My ears popped again, and my hearing changed yet again, this time for the better.

His muffled replies didn’t sound so muffled anymore.

“Well, just sayin’, but you’ve gone out of your way to make me feel about as welcome as a piece of shit on the bottom of your shoe,” he stated. “The last time we were in a room together, you glared so hard at me that we made the front-page news.”

“That wasn’t my fault,” I returned. “You said you were leaving without getting your head checked. How exactly do you want me to act when I hear stupidity like that?”

Even I knew you couldn’t just leave the damn hospital without getting that checked.

“Well, if it makes you feel better, the follow-up exam that I had with NASCAR, it all came back clear.” He leveled me a look between traffic breaks. “All is good with my head.”

“Meaning, something else happened today that didn’t involve your head or the wreck you were in last week?” I asked.

I’d watched that wreck on the TV after it’d happened.

Nash had been testing out a car when the right front tire literally came off the damn vehicle. One second, he was going a hundred miles an hour through lane two, and the next he was hitting the wall so hard that I feared for the man’s life.

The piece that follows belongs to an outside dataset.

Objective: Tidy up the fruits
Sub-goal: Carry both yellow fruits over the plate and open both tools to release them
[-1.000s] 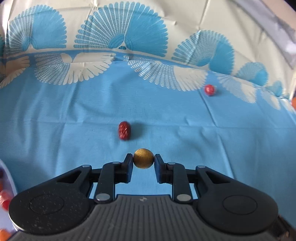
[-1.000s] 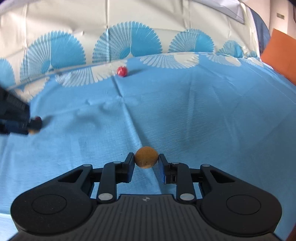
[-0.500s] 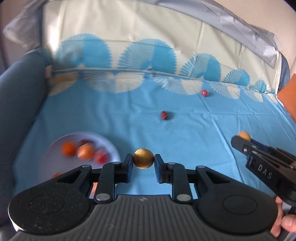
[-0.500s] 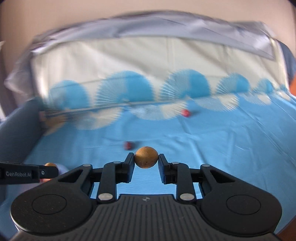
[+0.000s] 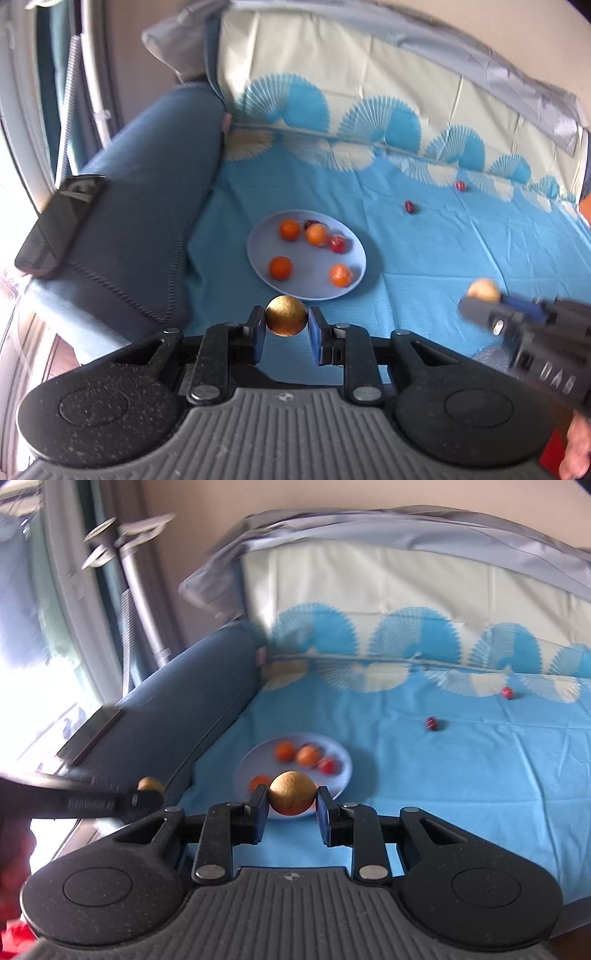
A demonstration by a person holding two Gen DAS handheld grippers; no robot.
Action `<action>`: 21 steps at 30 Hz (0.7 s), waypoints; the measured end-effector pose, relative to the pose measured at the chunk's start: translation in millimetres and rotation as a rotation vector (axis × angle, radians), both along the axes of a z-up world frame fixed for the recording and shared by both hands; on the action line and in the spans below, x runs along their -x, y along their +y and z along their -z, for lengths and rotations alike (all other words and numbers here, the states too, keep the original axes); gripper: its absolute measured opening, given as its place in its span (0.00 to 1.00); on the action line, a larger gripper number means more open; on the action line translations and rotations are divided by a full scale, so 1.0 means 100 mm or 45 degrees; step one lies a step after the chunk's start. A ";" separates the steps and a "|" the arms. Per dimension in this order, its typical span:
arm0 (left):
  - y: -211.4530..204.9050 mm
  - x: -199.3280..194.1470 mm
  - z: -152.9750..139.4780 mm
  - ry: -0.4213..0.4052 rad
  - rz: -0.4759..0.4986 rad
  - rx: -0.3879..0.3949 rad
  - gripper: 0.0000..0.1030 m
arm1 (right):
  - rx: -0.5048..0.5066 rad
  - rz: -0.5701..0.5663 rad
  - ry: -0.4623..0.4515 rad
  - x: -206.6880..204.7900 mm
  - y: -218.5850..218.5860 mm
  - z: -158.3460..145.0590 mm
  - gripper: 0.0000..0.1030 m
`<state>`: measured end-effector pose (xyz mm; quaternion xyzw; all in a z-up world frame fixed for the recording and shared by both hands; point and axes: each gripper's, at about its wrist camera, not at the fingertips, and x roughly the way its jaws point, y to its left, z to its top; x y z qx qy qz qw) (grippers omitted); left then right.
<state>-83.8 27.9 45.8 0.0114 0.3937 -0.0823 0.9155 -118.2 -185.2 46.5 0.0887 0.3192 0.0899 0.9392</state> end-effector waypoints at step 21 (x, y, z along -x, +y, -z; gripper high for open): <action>0.32 0.56 -0.29 -0.196 -0.011 0.079 0.26 | 0.145 -0.112 -0.051 0.51 0.62 -0.24 0.28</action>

He’d come out of it okay, no broken bones or anything. But despite all the new safety features of the helmets and concussion prevention equipment, he’d still managed to hit his head hard enough to require a hospital visit.

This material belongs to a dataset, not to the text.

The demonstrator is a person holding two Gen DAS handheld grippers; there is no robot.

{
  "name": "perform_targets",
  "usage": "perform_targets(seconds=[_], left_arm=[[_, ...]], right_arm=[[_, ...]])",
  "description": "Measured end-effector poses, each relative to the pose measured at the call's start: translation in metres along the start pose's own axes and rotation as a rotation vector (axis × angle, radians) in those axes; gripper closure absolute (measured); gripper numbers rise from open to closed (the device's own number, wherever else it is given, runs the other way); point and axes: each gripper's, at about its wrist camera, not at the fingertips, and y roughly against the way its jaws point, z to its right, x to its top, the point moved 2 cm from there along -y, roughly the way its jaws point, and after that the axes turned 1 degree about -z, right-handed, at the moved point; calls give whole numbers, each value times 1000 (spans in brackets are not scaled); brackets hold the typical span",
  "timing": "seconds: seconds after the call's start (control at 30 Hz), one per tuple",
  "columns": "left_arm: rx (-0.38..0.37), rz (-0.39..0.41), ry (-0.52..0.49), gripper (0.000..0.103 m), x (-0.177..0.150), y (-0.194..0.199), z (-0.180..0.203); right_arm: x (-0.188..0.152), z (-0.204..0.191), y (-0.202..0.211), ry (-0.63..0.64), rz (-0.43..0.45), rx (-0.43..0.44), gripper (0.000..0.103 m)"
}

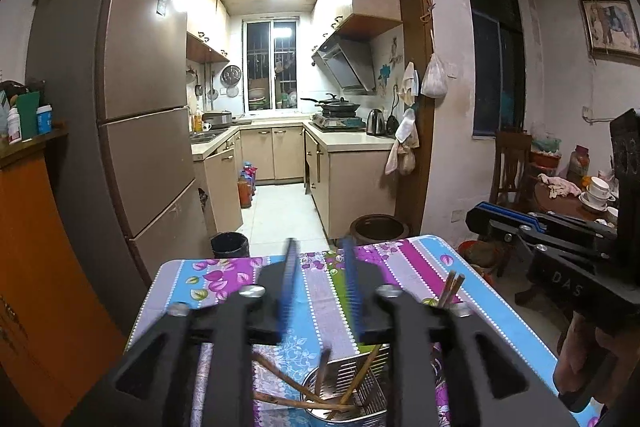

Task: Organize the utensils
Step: 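Open the right tool to release the chopstick into the holder, then move the right tool back toward the last chopstick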

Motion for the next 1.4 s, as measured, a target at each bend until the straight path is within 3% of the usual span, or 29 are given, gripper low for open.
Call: perform_targets(seconds=[0.07, 0.27, 0.53, 0.77, 1.17, 1.4], left_arm=[[5, 3, 7, 66, 0, 1, -1], [15, 9, 17, 59, -4, 8, -4], [20, 40, 29, 52, -2, 28, -7], [39, 98, 31, 37, -12, 64, -3], [107, 236, 9, 28, -92, 166, 3], [88, 219, -14, 24, -164, 213, 10]], right_arm=[[-1, 0, 3, -4, 8, 5, 64], [-2, 0, 12, -1, 24, -6, 57], [0, -3, 26, 2, 47, -19, 40], [-10, -15, 49, 9, 105, -50, 12], [-86, -45, 136, 43, 209, -93, 7], [-158, -70, 190, 49, 196, -72, 7]])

“Meaning it’s none of your damn business,” he answered shortly.

I clamped my mouth shut.

Okay, so that was a touchy subject.

Noted.

What I also noted was the way he kept fisting his hand and unfisting it, like he was imagining my neck was under his fingers.

“Okay, okay.” I held up my hands. “I’ll just sit here quietly and pretend like I’m a quiet person.”

He grumbled something under his breath, but he took up my request to remain quiet and didn’t engage me in conversation again.

I also noted that he never stopped fisting that hand.

When we arrived back at the apartment, he flashed his fancy key card, that apparently he could keep up with when I couldn’t, and pulled into the garage. He expertly backed into his usual spot and shut the engine off.

It was so damn quiet in there that I could do nothing less than bail out of the truck because I didn’t do awkward silences. Especially with someone that I was fairly sure couldn’t stand me.

I rounded the truck and could hear the squish-squish of my feet in my boots.

“I’ll be right back with a towel,” I said as I darted for the door.

“Don’t bother,” he said. “Get a shower and get warm. I’ll get the towel out of the back and…”

I changed directions, going to the back of the truck to try to peer over the side.

He came up beside me and easily pulled his gym bag out of the back.

“That’s soaked,” I pointed out.

“It’s waterproof,” he corrected me. “And still has a dry towel in it.”

He pulled out said towel, and I snatched it from his hands.

I then nearly groaned because the towel smelled like him.

All yummy and not mine.

“I can…”

I tossed him a glare over my shoulder which had him sighing.

He waited until I’d cleaned it to the best of my ability before taking it and saying, “It’ll still smell musty in here. But it’ll work.”

I mentally went through a list of people I knew who might know a car detailer and thought to ask Crimson to ask Winston.

“Thanks for the ride, Nash,” I said as I walked away. “I wish I could say that it was great, but I’ve had better rides before.”

The door to the stairwell slammed behind me, but I chanced a look over my shoulder through that little piece of security glass and saw him shaking his head at me, a smirk sitting on those perfect lips.